A matricellular
protein galectin-3 is involved in tissue injury and
inflammation, but the role of
galectin-3 remains unclear in
aneurysmal subarachnoid hemorrhage (SAH). The purpose of this study was to assess whether acute-stage
galectin-3 levels were associated with the subsequent development of neurovascular events and outcome after SAH. This study included 83 consecutive patients diagnosed with aneurysmal SAH of resuscitated World Federation of Neurological Surgeons (WFNS) grades 1-3. Plasma
galectin-3 levels were once measured on days 1-3 (the day after clipping or coiling). Fifteen patients had poor outcomes, which were associated with increasing age, female, pre-onset morbidity, worse WFNS grade, modified Fisher computed tomography scale, acute
hydrocephalus, and higher
galectin-3 levels compared with good outcomes. Multivariate analyses revealed that plasma
galectin-3 was an independent determinant for poor outcome (odds ratio, 3.08; 95% confidence interval, 1.58-6.00; p = 0.001).
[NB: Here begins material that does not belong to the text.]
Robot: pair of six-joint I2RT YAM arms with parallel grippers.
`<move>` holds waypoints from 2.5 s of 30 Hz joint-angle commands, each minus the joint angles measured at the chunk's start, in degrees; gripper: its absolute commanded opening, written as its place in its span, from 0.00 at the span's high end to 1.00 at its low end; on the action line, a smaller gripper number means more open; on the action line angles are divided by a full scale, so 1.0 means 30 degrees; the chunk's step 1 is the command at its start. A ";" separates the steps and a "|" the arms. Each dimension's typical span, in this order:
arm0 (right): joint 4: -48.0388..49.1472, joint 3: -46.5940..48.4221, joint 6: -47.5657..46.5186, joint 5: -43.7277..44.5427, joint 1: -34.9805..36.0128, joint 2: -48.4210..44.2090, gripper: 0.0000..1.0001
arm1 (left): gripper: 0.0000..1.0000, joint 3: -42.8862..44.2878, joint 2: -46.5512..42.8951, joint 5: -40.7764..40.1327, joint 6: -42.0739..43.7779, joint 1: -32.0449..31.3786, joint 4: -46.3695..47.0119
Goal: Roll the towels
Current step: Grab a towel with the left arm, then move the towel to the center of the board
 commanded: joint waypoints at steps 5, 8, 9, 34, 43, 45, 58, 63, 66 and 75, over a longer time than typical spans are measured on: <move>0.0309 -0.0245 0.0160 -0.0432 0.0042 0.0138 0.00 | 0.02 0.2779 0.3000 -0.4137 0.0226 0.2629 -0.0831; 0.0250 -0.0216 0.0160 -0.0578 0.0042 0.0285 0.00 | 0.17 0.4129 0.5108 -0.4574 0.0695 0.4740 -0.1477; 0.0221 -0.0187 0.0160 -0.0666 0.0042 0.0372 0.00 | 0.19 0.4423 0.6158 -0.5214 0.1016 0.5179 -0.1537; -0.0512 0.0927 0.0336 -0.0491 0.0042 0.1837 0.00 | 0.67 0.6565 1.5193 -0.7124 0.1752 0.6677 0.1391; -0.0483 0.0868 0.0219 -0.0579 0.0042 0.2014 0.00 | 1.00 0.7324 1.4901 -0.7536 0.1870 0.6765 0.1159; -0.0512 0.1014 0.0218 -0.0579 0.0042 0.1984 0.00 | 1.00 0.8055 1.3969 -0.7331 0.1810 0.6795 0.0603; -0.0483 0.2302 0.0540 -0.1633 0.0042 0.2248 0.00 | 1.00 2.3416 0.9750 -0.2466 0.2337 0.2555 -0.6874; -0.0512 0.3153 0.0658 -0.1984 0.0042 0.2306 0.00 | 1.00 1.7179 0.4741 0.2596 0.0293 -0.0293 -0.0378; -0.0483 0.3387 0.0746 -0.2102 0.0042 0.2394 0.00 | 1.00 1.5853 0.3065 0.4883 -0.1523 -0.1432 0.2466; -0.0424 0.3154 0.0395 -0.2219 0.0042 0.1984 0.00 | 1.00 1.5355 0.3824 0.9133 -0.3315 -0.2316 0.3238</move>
Among post-SAH neurovascular events occurring on day 4 and thereafter, delayed
cerebral ischemia and
infarction, but not angiographic vasospasm and shunt-dependent
hydrocephalus, showed significantly higher plasma
galectin-3 levels on days 1-3. The receiver operating characteristic curve indicated that plasma
galectin-3 with a cutoff value of 3.30 or 3.48 ng/ml predicted delayed
cerebral infarction development or poor outcome (specificity, 62.5%, 70.6%; sensitivity, 90.9%, 73.3%, respectively). The findings suggest that plasma
galectin-3 levels on days 1-3 would be a useful
biomarker for predicting subsequent development of delayed
cerebral infarction and eventual poor outcome and provide a new candidate, which may mediate between post-SAH early
brain injury or
inflammation and delayed
cerebral infarction without vasospasm.